Your objective
Emit an exact copy of the lines running from the start of the records to the line containing "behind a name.", both included.

Given data
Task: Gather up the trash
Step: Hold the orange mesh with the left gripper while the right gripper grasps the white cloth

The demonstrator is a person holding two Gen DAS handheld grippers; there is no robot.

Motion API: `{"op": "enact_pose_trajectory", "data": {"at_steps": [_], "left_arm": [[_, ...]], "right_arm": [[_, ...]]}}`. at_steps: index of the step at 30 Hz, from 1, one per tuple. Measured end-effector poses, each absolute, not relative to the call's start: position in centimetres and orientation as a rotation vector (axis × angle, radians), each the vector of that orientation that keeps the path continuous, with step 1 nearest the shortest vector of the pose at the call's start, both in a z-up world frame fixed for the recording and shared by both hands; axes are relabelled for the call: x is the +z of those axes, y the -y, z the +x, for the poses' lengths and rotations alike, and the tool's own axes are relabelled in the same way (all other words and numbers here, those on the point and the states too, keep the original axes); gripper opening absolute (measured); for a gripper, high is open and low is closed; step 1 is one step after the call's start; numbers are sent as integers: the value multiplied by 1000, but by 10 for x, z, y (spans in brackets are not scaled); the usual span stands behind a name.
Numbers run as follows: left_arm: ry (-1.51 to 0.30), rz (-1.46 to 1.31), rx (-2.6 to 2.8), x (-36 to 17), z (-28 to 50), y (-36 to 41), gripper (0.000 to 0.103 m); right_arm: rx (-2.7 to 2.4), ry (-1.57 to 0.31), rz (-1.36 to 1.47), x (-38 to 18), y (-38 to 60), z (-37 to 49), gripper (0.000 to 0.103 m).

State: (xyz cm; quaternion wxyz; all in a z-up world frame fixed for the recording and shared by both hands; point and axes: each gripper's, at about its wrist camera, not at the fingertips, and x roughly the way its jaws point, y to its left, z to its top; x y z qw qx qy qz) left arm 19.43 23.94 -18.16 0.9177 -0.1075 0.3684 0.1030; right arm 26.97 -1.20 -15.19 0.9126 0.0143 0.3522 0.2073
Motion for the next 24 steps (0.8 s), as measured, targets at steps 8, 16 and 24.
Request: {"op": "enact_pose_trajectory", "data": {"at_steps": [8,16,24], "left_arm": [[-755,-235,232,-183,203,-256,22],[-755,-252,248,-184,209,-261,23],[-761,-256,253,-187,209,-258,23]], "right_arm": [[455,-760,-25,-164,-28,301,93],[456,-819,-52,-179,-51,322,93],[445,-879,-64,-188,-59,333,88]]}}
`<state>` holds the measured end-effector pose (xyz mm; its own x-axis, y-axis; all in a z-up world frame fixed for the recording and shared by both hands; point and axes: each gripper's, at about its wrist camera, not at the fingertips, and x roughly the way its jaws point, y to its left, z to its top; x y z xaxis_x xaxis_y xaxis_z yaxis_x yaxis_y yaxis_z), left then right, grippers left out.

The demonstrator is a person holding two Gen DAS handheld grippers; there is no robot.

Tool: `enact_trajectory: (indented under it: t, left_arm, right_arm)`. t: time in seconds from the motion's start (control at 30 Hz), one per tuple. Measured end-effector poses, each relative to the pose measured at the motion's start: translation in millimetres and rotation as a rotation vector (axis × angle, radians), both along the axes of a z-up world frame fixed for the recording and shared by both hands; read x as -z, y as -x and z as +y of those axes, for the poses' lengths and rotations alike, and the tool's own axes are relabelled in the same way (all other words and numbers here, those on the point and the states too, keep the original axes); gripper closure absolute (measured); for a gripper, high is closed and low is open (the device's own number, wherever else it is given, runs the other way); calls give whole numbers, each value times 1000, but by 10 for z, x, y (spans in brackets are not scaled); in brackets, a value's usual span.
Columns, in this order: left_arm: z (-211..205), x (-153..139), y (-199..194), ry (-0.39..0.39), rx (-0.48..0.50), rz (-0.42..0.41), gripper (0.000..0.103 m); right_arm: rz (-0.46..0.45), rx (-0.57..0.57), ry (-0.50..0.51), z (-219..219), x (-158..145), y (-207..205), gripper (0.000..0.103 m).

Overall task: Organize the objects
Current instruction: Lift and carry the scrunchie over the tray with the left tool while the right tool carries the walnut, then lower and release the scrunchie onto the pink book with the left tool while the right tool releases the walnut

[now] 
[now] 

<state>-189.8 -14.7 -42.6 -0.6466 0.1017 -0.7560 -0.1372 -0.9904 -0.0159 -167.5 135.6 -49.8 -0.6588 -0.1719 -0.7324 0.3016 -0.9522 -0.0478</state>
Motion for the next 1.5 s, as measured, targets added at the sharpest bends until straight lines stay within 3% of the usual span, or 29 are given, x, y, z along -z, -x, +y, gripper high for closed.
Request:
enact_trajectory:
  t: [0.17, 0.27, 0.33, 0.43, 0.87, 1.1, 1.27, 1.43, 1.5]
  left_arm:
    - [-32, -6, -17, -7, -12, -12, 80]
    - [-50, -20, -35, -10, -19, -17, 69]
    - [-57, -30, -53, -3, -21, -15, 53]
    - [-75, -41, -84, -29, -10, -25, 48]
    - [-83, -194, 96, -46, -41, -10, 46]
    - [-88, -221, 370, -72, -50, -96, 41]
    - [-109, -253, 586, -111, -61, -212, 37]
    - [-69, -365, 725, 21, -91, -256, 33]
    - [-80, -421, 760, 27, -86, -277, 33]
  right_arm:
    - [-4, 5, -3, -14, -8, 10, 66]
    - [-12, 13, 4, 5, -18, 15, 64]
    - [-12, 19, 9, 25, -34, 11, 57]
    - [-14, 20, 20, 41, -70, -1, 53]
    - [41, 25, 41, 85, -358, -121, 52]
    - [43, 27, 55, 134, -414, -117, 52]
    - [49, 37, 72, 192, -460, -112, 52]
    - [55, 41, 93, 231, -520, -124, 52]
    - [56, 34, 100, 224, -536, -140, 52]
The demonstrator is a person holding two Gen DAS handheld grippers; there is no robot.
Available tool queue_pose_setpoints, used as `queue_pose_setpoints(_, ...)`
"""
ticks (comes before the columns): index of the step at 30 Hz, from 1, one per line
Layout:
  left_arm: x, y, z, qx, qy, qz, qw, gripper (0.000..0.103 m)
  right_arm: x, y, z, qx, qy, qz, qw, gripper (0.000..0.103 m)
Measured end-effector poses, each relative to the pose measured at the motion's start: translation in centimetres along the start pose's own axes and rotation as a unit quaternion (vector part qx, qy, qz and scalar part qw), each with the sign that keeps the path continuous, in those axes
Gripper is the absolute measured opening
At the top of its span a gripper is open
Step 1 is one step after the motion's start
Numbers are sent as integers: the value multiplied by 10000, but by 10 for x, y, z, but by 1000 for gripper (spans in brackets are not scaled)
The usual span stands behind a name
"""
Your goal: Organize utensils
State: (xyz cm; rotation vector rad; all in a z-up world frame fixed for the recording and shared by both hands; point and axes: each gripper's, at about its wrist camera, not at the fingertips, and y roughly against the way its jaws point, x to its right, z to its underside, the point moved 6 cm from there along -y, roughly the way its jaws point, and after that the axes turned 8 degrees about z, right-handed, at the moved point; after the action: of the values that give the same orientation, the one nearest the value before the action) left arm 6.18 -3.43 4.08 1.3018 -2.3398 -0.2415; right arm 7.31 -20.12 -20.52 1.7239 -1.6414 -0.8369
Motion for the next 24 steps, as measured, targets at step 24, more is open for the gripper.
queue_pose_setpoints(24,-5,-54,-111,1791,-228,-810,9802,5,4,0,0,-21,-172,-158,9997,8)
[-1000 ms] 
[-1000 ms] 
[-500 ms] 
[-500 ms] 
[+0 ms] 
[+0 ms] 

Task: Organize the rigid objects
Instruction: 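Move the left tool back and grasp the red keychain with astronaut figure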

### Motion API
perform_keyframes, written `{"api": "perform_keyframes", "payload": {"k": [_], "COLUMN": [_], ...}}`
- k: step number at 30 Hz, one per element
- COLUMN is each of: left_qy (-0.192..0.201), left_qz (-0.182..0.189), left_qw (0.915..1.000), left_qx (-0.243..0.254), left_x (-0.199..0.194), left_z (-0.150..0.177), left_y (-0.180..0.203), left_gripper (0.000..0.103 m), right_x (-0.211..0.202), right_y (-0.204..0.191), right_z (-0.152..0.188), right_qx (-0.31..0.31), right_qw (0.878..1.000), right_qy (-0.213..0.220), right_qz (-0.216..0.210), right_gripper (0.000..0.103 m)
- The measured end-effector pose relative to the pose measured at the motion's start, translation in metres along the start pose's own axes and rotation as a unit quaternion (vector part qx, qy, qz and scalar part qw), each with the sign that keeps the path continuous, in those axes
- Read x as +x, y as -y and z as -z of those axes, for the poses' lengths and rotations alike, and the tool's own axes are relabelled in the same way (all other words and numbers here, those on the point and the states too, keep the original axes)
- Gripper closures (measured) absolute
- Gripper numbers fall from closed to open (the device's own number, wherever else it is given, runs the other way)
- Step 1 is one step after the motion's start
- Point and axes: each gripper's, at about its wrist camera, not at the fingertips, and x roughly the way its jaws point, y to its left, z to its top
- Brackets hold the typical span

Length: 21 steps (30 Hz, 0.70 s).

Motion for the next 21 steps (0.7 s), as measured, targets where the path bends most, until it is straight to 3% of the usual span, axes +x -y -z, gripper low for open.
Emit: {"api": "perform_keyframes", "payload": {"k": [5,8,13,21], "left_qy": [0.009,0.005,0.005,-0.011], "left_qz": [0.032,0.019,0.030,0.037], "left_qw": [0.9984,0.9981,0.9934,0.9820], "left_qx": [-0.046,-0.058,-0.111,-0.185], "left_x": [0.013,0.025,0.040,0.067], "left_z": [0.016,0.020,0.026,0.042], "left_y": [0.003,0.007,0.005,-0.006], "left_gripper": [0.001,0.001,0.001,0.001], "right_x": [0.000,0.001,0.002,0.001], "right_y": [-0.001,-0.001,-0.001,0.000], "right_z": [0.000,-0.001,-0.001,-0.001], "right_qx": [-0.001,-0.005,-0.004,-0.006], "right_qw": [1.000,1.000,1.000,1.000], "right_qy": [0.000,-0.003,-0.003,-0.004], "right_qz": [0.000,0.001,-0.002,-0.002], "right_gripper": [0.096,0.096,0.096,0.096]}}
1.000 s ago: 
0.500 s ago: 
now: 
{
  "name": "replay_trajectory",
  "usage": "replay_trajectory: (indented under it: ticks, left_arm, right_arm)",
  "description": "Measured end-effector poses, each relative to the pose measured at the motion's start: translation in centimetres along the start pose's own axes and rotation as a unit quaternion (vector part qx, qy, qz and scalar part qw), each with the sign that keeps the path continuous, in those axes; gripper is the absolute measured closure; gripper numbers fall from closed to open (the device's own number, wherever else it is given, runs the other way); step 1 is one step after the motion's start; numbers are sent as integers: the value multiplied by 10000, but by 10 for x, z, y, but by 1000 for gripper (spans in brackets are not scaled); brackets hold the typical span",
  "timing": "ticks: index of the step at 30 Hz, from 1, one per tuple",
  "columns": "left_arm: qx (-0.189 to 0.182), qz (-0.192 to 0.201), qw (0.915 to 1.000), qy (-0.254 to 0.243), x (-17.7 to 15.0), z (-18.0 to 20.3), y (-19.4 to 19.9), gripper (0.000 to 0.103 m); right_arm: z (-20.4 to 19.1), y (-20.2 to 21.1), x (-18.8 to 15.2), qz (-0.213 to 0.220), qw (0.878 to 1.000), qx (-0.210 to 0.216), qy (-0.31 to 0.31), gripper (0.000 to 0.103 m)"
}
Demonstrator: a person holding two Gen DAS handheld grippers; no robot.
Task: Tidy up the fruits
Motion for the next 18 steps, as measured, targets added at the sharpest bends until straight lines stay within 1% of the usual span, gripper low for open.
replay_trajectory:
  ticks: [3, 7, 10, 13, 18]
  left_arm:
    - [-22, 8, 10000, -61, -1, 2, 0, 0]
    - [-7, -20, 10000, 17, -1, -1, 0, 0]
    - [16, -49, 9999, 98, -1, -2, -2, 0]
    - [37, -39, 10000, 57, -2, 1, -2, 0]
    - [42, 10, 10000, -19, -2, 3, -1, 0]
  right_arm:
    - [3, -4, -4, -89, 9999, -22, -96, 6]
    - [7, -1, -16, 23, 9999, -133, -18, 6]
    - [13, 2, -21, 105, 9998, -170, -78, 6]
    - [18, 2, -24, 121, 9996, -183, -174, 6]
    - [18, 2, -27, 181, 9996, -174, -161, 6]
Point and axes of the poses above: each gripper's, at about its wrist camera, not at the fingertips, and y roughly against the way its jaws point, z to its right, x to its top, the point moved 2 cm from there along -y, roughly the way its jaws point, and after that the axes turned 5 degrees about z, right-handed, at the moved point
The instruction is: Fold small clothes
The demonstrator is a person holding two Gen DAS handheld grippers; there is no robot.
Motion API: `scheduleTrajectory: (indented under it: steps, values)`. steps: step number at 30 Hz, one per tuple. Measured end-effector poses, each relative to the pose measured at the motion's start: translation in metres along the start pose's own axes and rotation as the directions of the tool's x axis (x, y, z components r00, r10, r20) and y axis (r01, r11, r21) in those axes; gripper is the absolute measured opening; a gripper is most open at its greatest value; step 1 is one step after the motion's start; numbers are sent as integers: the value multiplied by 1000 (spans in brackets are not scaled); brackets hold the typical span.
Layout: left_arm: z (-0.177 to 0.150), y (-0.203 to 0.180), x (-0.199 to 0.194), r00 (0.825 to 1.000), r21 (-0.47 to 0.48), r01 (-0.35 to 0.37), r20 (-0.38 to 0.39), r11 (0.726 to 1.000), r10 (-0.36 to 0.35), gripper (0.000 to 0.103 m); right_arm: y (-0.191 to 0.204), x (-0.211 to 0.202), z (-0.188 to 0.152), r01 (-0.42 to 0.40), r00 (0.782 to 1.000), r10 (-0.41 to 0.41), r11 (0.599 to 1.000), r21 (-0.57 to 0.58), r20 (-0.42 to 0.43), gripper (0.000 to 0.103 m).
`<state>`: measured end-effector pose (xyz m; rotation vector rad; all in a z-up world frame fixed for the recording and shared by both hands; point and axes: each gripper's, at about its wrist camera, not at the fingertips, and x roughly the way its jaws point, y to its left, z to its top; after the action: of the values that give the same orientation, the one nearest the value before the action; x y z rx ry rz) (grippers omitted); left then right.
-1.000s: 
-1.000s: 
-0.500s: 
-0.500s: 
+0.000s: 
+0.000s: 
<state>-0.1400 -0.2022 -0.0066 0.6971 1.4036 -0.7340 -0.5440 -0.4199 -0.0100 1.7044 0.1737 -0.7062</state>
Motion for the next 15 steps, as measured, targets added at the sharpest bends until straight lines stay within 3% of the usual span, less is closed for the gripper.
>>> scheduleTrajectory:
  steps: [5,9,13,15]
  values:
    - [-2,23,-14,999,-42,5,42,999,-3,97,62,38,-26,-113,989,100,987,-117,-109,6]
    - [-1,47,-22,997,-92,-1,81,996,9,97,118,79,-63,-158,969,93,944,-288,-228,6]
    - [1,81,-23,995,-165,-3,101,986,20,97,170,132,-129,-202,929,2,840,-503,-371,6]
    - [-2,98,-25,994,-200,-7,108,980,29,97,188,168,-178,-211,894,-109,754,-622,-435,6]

Answer space
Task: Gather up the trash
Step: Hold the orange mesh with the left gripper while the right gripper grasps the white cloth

The demonstrator is a person holding two Gen DAS handheld grippers; there is no robot.

Motion API: `{"op": "enact_pose_trajectory", "data": {"at_steps": [_], "left_arm": [[_, ...]], "right_arm": [[_, ...]]}}`. at_steps: index of the step at 30 Hz, from 1, one per tuple. Measured end-effector poses, each absolute, not relative to the call's start: position in centimetres and orientation as a rotation vector (axis × angle, radians), each the vector of that orientation that keeps the path continuous, with step 1 nearest the shortest vector of the pose at the call's start, both in a z-up world frame fixed for the recording and shared by both hands; axes are relabelled for the call: x is the +z of those axes, y the -y, z the +x, for the poses' lengths and rotations alike, and the tool's own axes are relabelled in the same way (all other words and numbers here, those on the point and the states too, keep the original axes); gripper opening absolute (measured); for a gripper, high is open and low is closed; step 1 is one step after the call's start; numbers are sent as integers: the value multiplied by 1000, but by 10 for x, z, y (spans in brackets are not scaled); the usual span stands behind a name.

Nothing remains to be added to the exercise.